2005's Sarkar proved a surprisingly successful transposition of The Godfather to contemporary India, benefitting from the casting of a supremely grave Amitabh Bachchan in the title role. The sequel Sarkar Raj, compressing elements of Godfathers II and III into a pacy two hours, recalls mobster-turned-political fixer Sarkar (Bachchan) and his son/moderate right-hand man Shankar (Abhishek Bachchan, Amitabh's real-life offspring) so as to pit them against a succession of new pretenders to the throne. Among them, believe it or not, is Aishwarya Rai (a.k.a. Mrs. Abhishek; it really is a family affair) as the CEO of an energy corporation bidding to build India's largest power plant - a project that will, like the Three Gorges Dam in China, displace thousands of villagers - in the exact spot where Sarkar himself grew up.

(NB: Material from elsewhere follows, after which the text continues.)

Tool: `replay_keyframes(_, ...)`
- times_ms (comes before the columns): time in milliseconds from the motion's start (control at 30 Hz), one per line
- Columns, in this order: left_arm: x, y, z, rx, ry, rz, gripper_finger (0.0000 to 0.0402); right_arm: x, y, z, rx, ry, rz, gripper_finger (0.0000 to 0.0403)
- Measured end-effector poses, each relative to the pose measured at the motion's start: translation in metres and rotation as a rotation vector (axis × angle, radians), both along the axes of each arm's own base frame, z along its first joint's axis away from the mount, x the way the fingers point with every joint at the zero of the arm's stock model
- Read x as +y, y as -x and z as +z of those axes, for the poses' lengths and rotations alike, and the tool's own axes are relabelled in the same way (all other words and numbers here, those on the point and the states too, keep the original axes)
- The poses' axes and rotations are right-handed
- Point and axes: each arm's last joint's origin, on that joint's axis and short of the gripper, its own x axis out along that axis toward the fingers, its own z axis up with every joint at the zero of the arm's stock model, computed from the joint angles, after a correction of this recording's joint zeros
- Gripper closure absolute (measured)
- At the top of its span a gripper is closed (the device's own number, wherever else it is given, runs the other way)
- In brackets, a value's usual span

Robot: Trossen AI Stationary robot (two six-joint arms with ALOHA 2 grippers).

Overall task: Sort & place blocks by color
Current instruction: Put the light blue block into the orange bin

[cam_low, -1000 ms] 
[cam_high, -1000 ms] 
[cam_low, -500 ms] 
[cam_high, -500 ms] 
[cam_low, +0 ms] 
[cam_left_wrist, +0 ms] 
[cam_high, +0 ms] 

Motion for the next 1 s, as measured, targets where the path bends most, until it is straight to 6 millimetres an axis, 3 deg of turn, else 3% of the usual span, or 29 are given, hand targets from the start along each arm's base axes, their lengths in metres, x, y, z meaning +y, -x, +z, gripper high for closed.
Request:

Ever the idealist, Shankar sees the project as an opportunity to effectuate lasting, positive change in the region, but soon finds his principles under threat from corporate profit motives on one side and an organised grassroots resistance on the other.
Again, a good deal of pleasure for Western viewers will come from spotting those elements writer Prashant Pandey and director Ram Gopal Varda have borrowed from Coppola: the handsome, low-lit interiors and monochromatic tailoring, the brooding atmosphere - still unusual for Hindi film - in which violence forever lurks just around the next corner. (As in The Godfather, a car bomb will put paid to one of the key female characters.) Yet the references to Gandhi and Bhagat Singh establish the film as somewhat more culturally specific: a disquisition on the forces at work within the modern motherland - a frequent refrain in the score suggests these to be "negotiation, bribe, punishment, spying" - and those political, moral and spiritual vacuums that the less than reputable have sought to fill. (As Sarkar puts it: "To kill is a crime; to kill at the right time is politics.") It can feel a touch lightweight when set against its source - the 12 certificate's rather a giveaway - but the narrative heads in a direction all its own come the final half-hour, in advance of what seems likely to be a third (and final?) instalment. Bachchan father and son make the most of a thoughtful, well-characterised script, and Rai - her L'Oreal locks tied back in a power ponytail - proves much better than you might expect as a hard-nosed businesswoman.
(October 2008)
Sarkar Raj is available on DVD through Eros; Sarkar 3 opens in cinemas nationwide on May 12.